Delphine Horvilleur est une grande conteuse, elle a une plume magnifique de simplicité, de profondeur et d'humanité. J'ai trouvé dans ses paroles, un baume pour mon coeur encore alourdi par le chagrin et le deuil.
Je me suis sentie à l'aise avec ses paroles, sa foi et ma conception de la religion. Mes interrogations ont trouvé leur place dans l'espace de liberté et de tolérance qu'elle créait.
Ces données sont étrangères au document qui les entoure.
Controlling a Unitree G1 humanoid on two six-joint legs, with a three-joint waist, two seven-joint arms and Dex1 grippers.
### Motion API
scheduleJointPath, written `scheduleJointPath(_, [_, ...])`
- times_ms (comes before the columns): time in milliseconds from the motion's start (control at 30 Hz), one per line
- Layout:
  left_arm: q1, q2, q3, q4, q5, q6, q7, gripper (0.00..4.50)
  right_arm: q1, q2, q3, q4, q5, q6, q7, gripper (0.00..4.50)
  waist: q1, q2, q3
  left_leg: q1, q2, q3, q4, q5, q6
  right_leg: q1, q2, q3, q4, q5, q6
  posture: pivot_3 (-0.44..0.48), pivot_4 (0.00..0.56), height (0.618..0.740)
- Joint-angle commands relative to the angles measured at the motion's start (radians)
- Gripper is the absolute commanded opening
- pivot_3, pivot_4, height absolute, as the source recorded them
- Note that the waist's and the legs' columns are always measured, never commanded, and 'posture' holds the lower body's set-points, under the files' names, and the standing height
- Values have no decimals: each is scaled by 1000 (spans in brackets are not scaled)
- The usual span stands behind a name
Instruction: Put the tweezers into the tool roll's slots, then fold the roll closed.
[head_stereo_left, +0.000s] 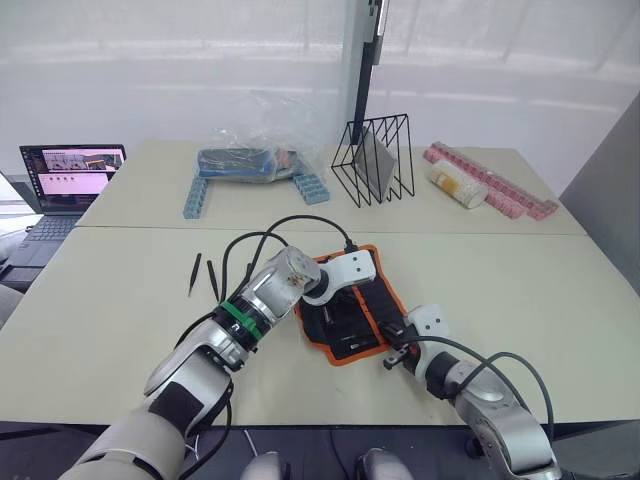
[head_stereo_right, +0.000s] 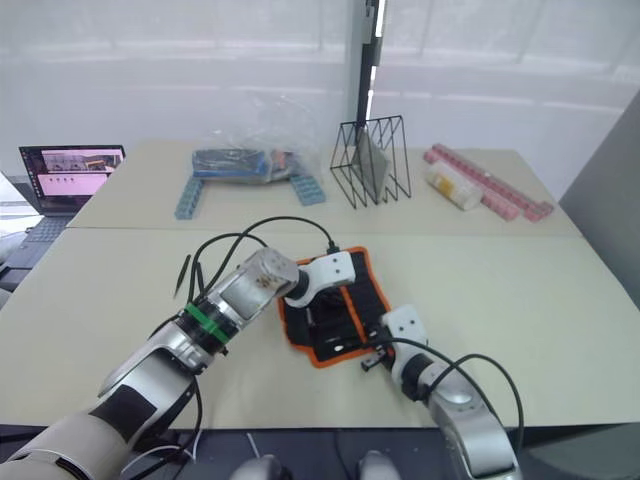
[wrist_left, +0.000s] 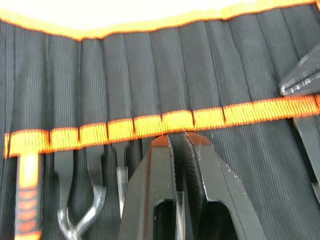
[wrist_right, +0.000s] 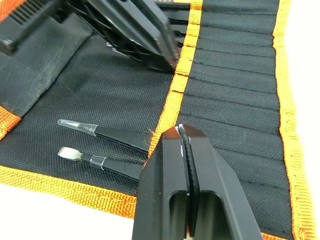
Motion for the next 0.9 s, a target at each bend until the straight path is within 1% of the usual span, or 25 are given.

Ses mots se nourrissent de sagesse et d'émotions, d'humour et d'humilité. Ils s'appuient sur les textes religieux qui racontent des histoires et sont ouverts à de multiples interprétations, ils se reposent sur l'étymologie des mots, mais aussi sur son expérience personnelle. Elle exprime ses doutes, ses questionnements, ses peurs.
« Accompagner la mort des autres ne m'a pas immunisée contre l'appréhension de la croiser. Je me méfie de tous ceux qui disent que mourir s'apprend et qu'il existerait une méthode imparable pour se résoudre à l'accepter. »
*
Je suis emplie de peurs.
La peur de partir avant d'avoir fait mon temps.
La peur de me voir mourir, de souffrir.
La peur de vieillir et de dépendre de ma famille.
Mais plus encore, j'ai peur de voir partir avant moi ceux que j'aime et qui sont le centre de ma vie.
J'ai essayé de tenir à distance cette peur viscérale, ces émotions douloureuses. À la lecture de ces onze chapitres, un nouveau chemin se présente à moi, celui de vivre avec tous mes morts.
J'ai reposé ce livre sur ma table de chevet, certaine qu'un jour, je relirai certains passages.